About this exercise = Although the entries hold pictures, only their words are printed back, exactly as given.

Input data =
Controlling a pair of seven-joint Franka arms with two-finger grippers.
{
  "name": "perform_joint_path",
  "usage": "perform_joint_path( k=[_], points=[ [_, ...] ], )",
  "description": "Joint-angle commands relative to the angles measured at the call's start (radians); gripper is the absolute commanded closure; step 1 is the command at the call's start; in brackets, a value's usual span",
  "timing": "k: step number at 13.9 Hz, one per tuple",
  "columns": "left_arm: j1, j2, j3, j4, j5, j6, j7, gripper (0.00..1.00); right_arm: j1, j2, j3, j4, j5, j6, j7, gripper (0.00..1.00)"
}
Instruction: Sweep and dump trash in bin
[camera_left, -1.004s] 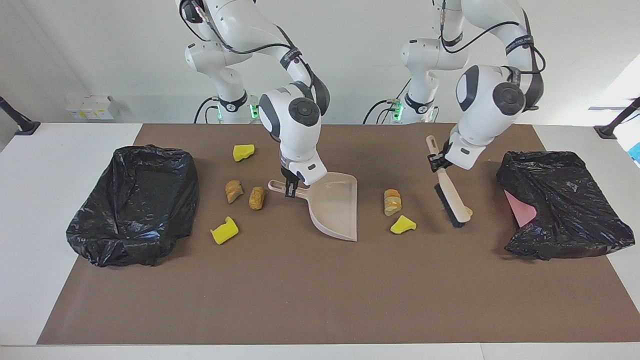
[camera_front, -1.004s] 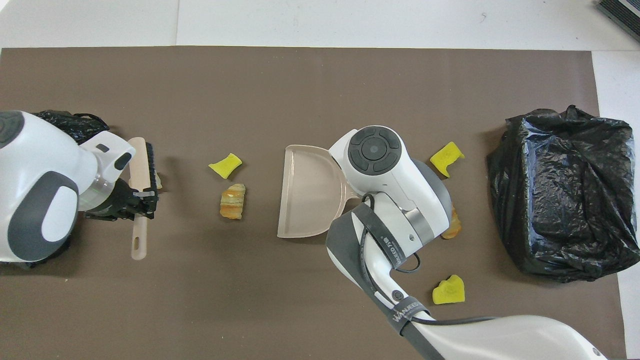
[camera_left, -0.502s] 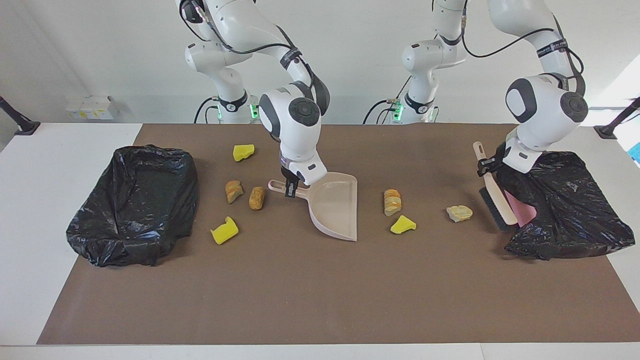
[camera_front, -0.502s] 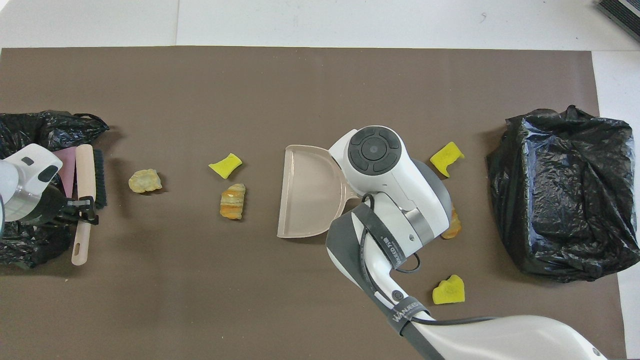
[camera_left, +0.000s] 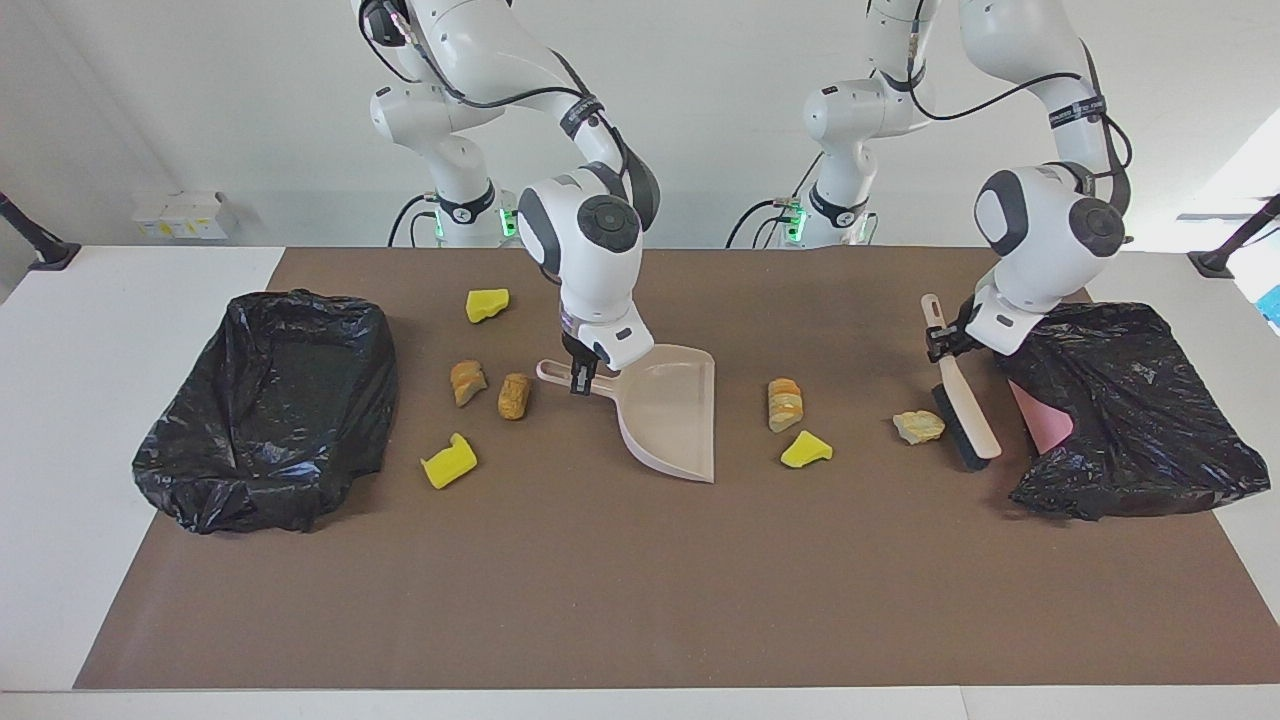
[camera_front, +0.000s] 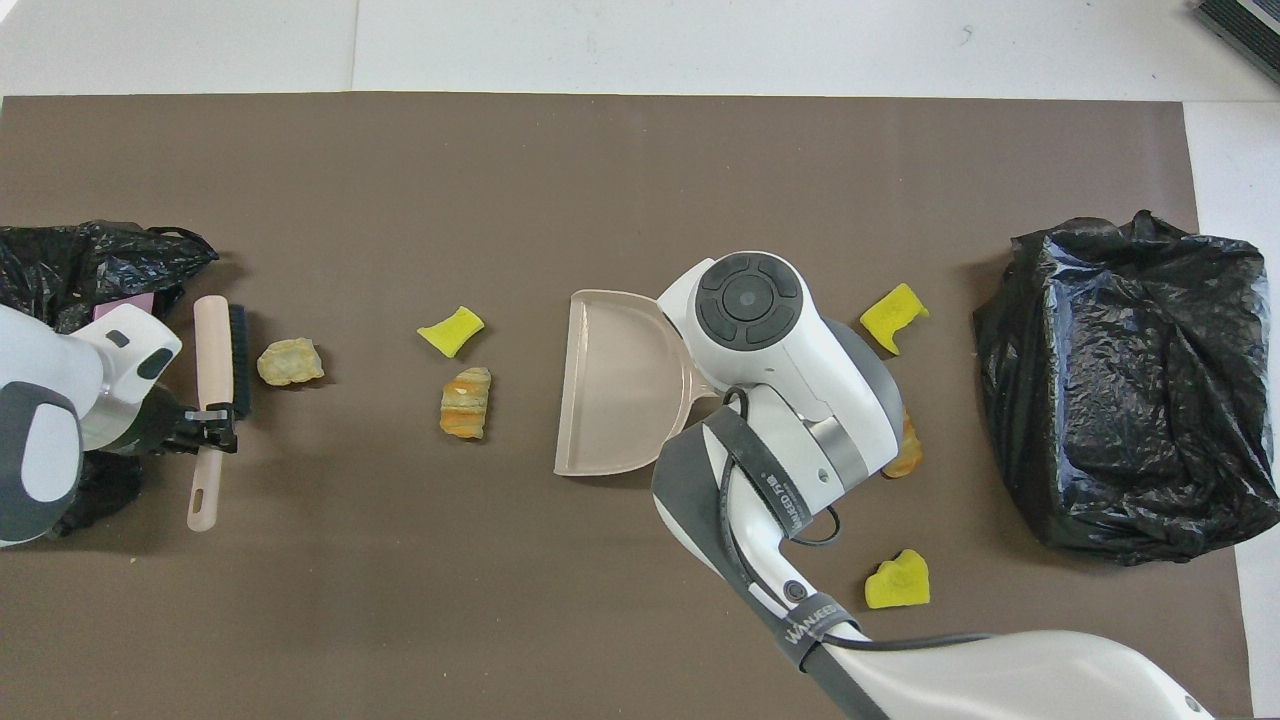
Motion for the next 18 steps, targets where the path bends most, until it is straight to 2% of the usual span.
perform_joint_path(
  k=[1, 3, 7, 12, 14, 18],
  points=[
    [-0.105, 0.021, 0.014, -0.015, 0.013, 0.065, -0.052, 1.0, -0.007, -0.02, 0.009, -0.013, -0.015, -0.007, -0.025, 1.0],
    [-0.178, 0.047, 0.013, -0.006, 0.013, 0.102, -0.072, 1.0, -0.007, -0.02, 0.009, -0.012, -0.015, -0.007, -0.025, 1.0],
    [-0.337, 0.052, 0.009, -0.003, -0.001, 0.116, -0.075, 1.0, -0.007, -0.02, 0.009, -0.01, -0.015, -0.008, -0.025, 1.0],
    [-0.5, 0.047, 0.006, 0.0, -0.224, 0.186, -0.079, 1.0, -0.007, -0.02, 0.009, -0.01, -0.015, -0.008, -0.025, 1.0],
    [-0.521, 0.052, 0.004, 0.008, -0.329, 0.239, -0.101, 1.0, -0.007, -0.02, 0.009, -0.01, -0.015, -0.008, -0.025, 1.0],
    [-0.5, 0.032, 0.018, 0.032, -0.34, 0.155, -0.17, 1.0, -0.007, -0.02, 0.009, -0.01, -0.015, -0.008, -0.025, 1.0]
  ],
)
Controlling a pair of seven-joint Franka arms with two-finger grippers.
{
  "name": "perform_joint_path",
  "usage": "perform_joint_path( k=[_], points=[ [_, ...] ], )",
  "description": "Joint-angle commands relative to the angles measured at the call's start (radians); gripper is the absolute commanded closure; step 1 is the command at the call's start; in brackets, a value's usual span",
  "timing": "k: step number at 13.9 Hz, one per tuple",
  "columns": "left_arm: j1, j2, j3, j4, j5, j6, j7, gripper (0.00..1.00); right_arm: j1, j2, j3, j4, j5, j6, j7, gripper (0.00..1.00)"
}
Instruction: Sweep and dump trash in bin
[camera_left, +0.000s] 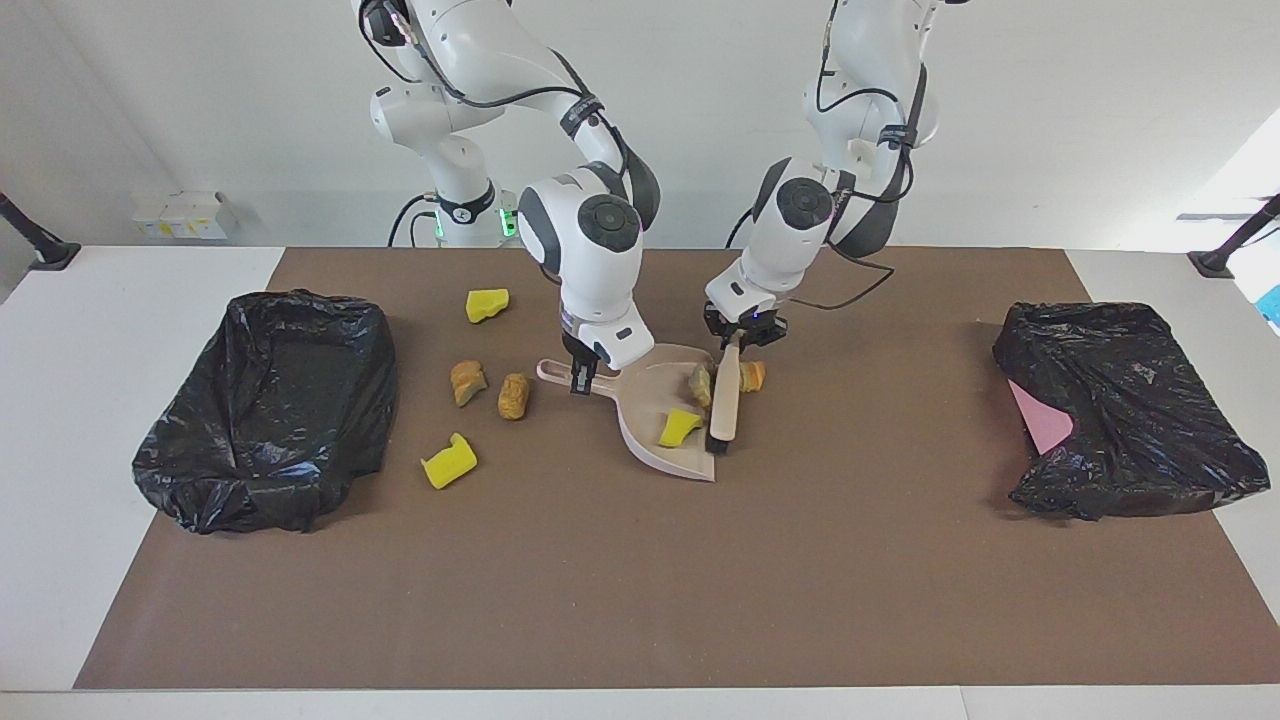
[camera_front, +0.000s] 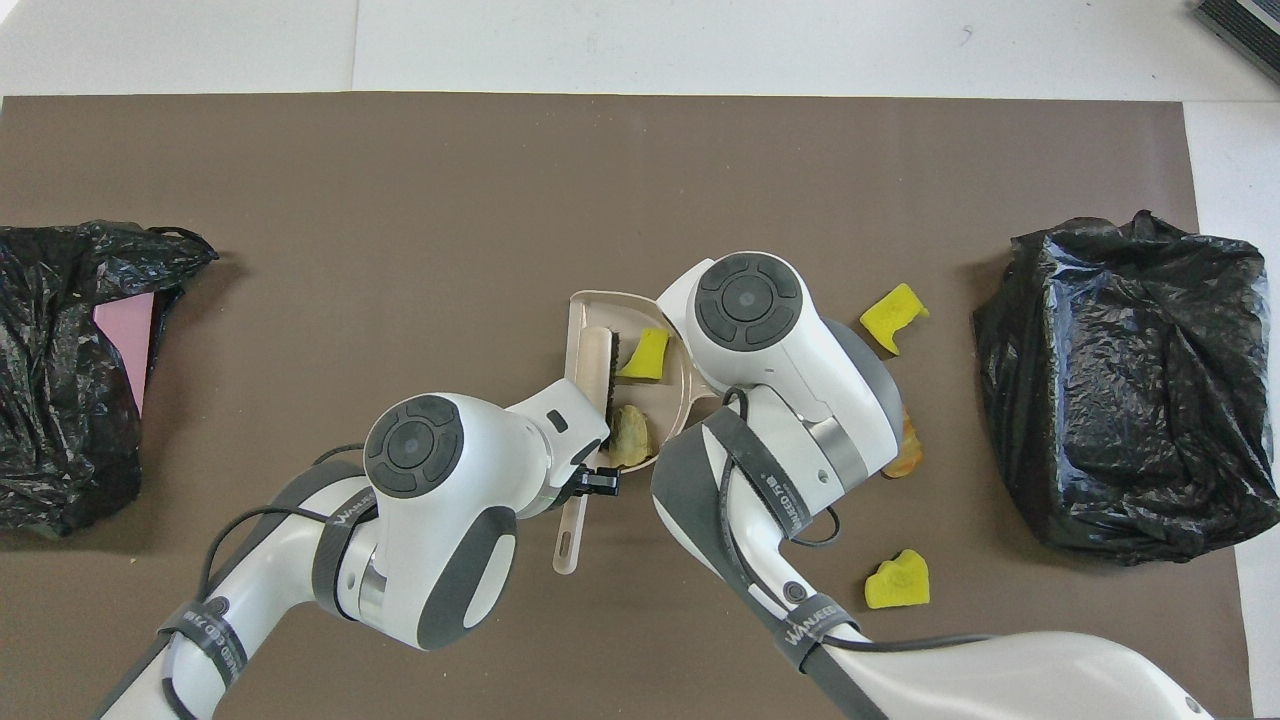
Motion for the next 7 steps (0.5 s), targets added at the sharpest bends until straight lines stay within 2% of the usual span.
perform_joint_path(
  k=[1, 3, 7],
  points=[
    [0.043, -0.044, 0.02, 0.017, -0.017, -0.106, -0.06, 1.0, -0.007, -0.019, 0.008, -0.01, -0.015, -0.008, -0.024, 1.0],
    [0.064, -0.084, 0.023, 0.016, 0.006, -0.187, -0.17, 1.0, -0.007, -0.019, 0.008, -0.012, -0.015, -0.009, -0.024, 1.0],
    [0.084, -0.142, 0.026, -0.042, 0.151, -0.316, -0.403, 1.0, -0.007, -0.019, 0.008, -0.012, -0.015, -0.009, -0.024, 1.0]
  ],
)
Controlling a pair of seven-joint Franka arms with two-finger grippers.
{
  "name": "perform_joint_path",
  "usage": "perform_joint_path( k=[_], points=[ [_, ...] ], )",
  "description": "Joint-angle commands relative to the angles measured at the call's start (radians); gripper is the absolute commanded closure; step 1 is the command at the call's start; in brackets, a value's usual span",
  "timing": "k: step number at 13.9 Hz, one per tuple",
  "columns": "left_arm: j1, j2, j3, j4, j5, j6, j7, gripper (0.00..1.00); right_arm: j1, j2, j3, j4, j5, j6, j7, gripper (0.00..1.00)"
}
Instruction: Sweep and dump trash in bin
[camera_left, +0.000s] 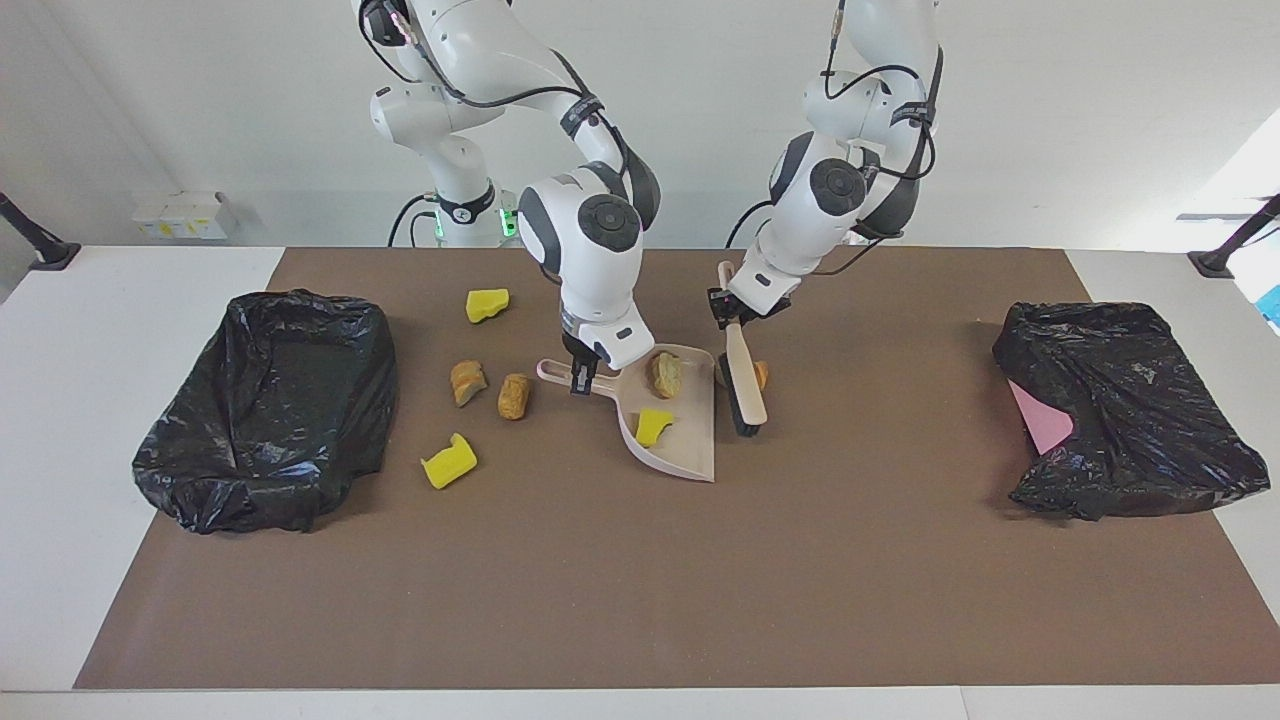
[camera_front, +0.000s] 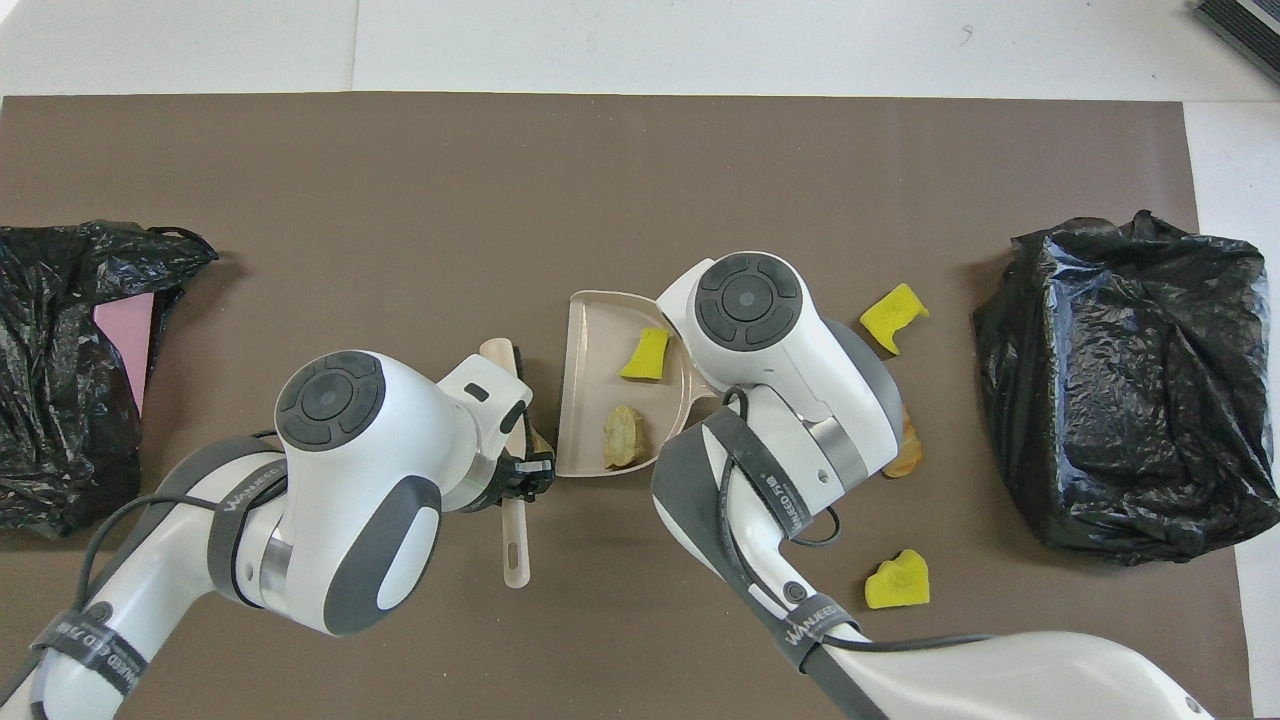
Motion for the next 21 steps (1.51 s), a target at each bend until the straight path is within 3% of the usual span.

Exercise answer =
Controlling a pair of seven-joint Franka arms with two-finger grippers.
{
  "name": "perform_joint_path",
  "usage": "perform_joint_path( k=[_], points=[ [_, ...] ], )",
  "description": "Joint-angle commands relative to the angles measured at the call's start (radians); gripper is the absolute commanded closure; step 1 is the command at the call's start; in brackets, a value's usual span",
  "timing": "k: step number at 13.9 Hz, one per tuple",
  "columns": "left_arm: j1, j2, j3, j4, j5, j6, j7, gripper (0.00..1.00); right_arm: j1, j2, j3, j4, j5, j6, j7, gripper (0.00..1.00)"
}
Instruction: Sweep and dump trash in bin
[camera_left, -1.004s] 
[camera_front, -1.004s] 
[camera_left, -0.502s] 
[camera_front, -0.502s] 
[camera_left, +0.000s] 
[camera_front, +0.000s] 
Motion for the next 18 steps, targets where the path bends most, until it is straight to 2% of the usual span.
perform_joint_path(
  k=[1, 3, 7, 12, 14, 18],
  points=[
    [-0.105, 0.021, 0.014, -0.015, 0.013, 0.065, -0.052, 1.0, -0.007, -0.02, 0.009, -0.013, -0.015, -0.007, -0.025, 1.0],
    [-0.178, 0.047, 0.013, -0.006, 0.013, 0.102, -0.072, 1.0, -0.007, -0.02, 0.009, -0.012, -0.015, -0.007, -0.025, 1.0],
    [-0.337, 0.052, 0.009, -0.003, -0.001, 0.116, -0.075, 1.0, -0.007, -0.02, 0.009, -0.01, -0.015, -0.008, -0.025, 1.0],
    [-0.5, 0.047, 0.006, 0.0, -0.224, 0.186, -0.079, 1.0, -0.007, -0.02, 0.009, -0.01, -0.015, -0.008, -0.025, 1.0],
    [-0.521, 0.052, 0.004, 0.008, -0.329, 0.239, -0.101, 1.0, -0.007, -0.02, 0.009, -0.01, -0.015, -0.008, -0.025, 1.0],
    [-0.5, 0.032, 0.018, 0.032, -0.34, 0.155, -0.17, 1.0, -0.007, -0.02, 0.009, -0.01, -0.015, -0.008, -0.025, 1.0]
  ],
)
Controlling a pair of seven-joint Franka arms with two-finger grippers.
{
  "name": "perform_joint_path",
  "usage": "perform_joint_path( k=[_], points=[ [_, ...] ], )",
  "description": "Joint-angle commands relative to the angles measured at the call's start (radians); gripper is the absolute commanded closure; step 1 is the command at the call's start; in brackets, a value's usual span",
  "timing": "k: step number at 13.9 Hz, one per tuple",
  "columns": "left_arm: j1, j2, j3, j4, j5, j6, j7, gripper (0.00..1.00); right_arm: j1, j2, j3, j4, j5, j6, j7, gripper (0.00..1.00)"
}
Instruction: Sweep and dump trash in bin
[camera_left, +0.000s] 
[camera_front, +0.000s] 
Motion for the next 7 steps (0.5 s), targets added at the sharpest bends until straight lines stay within 2% of the usual span.
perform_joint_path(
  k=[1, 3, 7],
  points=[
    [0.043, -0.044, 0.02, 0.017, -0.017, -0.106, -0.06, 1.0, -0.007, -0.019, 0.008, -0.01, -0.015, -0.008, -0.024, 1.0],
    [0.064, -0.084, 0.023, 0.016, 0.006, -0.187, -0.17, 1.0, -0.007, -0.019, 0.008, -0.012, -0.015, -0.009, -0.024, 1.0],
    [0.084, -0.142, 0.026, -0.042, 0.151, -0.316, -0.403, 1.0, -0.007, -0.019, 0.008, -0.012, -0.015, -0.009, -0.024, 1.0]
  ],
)
Controlling a pair of seven-joint Franka arms with two-finger grippers.
{
  "name": "perform_joint_path",
  "usage": "perform_joint_path( k=[_], points=[ [_, ...] ], )",
  "description": "Joint-angle commands relative to the angles measured at the call's start (radians); gripper is the absolute commanded closure; step 1 is the command at the call's start; in brackets, a value's usual span",
  "timing": "k: step number at 13.9 Hz, one per tuple",
  "columns": "left_arm: j1, j2, j3, j4, j5, j6, j7, gripper (0.00..1.00); right_arm: j1, j2, j3, j4, j5, j6, j7, gripper (0.00..1.00)"
}
Instruction: Sweep and dump trash in bin
[camera_left, +0.000s] 
[camera_front, +0.000s] 
Motion for the next 21 steps (1.51 s), a target at each bend until the straight path is within 3% of the usual span.

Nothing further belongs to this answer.